Tentaremos compreender o lugar do pai na civilização ocidental, através das memórias pessoais de Romeu Runa e Beatriz Batarda, na encenação “Perfil Perdido”, de Marco Martins; e o lugar que não deveria ser só da mãe, em “Stabat Mater”, de Janaína Leite. Entraremos por múltiplas cidades adentro, com várias companhias, como o Teatro da Cidade, os Possessos e os Auéééu.
Em parceria com a Galeria Zé dos Bois, recordaremos o 25 de Abril e (re)ensaiaremos a luta com o álbum saído em 2020, “Rapazes e Raposas”, de B Fachada, e ouviremos pela primeiríssima vez o disco “Hair of the dog”, de Gabriel Ferrandini.
Do Chile ao Brasil e à Arménia, passando por cidades imaginárias, locais passados e promessas de outros que queremos bem presentes, o Teatro Viriato conta ser o lugar de uma diversidade que qualquer vida deve ser e ter, nunca esquecendo a sua singularidade.
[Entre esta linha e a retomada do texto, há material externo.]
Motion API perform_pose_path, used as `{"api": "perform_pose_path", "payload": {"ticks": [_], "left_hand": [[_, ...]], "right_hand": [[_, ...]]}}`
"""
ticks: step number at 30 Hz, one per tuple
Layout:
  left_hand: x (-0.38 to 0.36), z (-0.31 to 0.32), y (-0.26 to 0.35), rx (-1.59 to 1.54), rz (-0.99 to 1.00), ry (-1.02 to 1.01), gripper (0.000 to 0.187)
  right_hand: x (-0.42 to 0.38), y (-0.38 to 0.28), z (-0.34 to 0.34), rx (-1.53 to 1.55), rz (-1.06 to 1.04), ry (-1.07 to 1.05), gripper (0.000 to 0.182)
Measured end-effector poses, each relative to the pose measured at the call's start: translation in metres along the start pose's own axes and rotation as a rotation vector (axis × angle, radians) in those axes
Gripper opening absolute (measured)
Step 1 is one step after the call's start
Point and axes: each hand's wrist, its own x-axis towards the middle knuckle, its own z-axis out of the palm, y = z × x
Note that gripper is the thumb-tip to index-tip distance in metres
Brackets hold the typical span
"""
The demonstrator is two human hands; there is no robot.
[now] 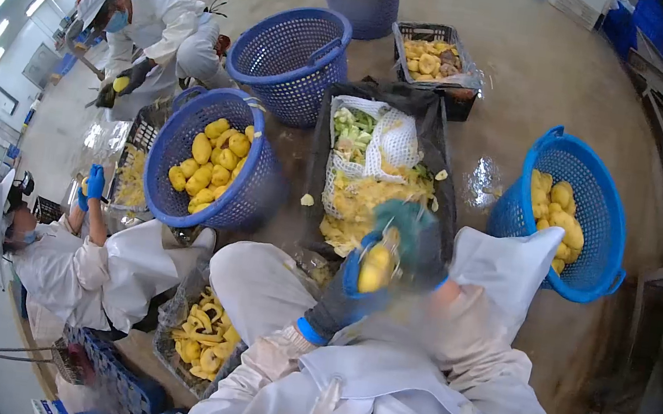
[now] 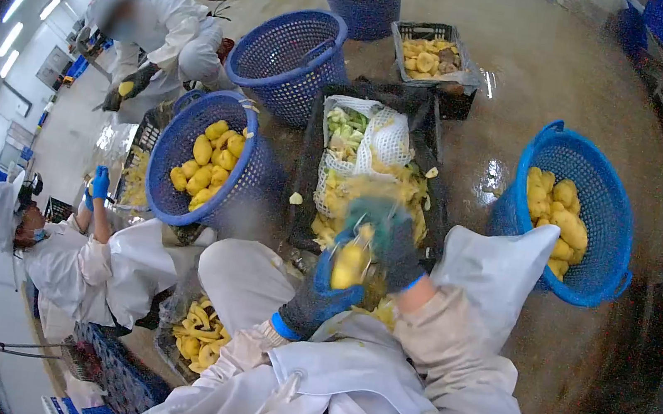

Uma multiplicidade que se confirma nas vozes, nos corpos, nas caras, nos estados, nos humores, nos desejos, mas também nas possibilidades que só se revelarão no encontro entre o público e a arte que, para vocês, preparámos e contamos oferecer. Contamos consigo para escrevermos juntos os próximos capítulos do diário deste ano onde começa e onde cabe toda uma década.